WORK TASK: Your answer should be only the lines below from the one with "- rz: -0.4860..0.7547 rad" to the one with "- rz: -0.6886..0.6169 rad", repeated exactly, ends included.

DATA SECTION:
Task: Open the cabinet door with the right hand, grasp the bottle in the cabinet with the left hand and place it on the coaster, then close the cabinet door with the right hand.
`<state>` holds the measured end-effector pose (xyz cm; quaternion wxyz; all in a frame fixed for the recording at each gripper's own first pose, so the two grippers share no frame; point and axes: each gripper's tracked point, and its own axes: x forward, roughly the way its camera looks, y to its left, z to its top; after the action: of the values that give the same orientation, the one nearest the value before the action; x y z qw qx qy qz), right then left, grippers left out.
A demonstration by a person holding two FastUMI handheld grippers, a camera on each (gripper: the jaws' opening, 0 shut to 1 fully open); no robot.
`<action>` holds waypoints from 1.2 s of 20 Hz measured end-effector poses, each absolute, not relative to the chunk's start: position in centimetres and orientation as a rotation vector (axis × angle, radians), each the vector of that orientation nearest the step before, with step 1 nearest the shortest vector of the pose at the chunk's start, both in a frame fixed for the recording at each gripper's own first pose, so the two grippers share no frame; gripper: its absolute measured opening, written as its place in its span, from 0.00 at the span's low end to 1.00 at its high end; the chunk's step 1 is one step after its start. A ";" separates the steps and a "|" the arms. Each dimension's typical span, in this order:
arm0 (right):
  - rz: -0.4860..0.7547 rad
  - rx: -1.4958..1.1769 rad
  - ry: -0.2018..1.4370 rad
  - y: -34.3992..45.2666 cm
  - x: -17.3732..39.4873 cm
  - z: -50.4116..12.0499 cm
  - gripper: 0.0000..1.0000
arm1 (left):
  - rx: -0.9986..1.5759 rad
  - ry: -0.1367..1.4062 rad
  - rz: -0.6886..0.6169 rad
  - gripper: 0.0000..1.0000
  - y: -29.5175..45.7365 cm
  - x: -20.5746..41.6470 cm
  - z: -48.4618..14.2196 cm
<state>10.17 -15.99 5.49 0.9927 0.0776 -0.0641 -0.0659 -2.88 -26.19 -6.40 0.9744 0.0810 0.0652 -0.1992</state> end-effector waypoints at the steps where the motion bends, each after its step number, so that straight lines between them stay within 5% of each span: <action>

WRITTEN ANSWER:
  - rz: -0.4860..0.7547 rad
  - rx: -1.4958..1.1769 rad
  - ry: -0.2018..1.4370 rad
  - y: -34.3992..45.2666 cm
  - x: -17.3732..39.4873 cm
  - z: -50.4116..12.0499 cm
  - gripper: 0.0000..1.0000
arm1 (left):
  - rx: -0.9986..1.5759 rad
  - ry: -0.1367..1.4062 rad
  - rz: -0.6886..0.6169 rad

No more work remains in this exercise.